- [About this task]
Go through the entries and copy every line that has the string "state" in it.

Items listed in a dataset

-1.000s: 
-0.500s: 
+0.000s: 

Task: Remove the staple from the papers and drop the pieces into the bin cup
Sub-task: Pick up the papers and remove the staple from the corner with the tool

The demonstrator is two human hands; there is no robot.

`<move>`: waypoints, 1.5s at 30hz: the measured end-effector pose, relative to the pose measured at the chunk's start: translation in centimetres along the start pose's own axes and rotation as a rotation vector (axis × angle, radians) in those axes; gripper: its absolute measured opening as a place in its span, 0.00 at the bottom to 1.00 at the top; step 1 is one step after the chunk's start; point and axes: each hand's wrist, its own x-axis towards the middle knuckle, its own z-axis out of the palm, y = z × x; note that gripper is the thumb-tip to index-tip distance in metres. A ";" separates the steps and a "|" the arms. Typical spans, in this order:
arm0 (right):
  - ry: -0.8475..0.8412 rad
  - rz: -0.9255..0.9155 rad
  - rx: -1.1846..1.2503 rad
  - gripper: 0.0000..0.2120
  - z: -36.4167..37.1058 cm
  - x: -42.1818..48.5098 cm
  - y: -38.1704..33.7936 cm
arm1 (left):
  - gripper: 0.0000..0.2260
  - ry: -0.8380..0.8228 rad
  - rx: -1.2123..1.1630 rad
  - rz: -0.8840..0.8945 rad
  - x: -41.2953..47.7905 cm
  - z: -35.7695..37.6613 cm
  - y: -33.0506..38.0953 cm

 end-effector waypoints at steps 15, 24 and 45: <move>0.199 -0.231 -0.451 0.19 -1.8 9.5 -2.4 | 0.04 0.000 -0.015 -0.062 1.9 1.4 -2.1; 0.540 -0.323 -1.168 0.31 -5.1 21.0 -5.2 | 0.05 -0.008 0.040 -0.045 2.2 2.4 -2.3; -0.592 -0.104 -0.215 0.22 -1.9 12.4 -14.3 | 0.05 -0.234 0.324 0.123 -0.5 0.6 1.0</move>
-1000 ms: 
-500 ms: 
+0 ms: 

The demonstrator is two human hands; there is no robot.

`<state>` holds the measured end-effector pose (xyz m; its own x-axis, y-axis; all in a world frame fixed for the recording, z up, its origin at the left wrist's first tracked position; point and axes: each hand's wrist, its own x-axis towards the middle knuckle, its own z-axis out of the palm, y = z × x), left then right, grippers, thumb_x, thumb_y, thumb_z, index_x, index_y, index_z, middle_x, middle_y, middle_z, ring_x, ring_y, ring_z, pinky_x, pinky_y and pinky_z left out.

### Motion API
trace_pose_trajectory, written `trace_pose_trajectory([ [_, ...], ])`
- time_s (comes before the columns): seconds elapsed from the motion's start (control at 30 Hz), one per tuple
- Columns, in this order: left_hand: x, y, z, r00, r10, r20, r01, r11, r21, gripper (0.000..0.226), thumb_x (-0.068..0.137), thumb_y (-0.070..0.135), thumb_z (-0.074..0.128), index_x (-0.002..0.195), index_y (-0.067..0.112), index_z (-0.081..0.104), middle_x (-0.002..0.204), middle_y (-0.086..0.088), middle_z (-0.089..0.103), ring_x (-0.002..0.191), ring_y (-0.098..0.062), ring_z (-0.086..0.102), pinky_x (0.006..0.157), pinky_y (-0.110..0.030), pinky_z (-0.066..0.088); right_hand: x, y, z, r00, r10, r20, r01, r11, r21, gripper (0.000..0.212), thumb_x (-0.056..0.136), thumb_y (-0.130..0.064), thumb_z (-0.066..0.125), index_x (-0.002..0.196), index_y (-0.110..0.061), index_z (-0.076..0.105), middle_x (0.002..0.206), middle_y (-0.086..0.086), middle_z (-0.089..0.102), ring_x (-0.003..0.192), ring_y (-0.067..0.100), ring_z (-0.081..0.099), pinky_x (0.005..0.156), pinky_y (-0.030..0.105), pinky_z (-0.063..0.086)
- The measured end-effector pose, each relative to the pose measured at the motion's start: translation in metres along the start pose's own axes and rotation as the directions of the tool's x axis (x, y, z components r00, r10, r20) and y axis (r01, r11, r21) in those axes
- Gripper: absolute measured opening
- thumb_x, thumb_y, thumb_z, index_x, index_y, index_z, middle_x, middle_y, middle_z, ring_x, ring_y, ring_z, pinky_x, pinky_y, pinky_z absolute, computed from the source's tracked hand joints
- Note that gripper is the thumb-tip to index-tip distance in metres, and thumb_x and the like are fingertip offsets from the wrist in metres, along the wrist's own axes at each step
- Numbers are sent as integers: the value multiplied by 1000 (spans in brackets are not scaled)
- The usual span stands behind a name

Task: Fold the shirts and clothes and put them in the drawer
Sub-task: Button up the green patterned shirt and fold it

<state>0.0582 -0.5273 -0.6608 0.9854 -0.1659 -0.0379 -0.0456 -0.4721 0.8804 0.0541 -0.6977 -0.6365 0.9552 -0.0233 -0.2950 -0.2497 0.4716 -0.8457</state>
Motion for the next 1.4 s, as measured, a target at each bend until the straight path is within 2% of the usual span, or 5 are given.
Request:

- [Task answer]
`<state>` holds the measured end-effector pose (xyz m; its own x-axis, y-axis; all in a world frame fixed for the recording, z up, its origin at the left wrist's first tracked position; point and axes: each hand's wrist, its own x-axis towards the middle knuckle, its own z-axis out of the palm, y = z × x), left then right, grippers, thumb_x, thumb_y, thumb_z, index_x, index_y, index_z, middle_x, middle_y, middle_z, ring_x, ring_y, ring_z, pinky_x, pinky_y and pinky_z left out.
<state>0.0582 -0.5273 -0.6608 0.9854 -0.1659 -0.0379 -0.0456 -0.4721 0.8804 0.0541 -0.6977 -0.6365 0.9552 -0.0233 -0.2950 -0.2497 0.4716 -0.8457</state>

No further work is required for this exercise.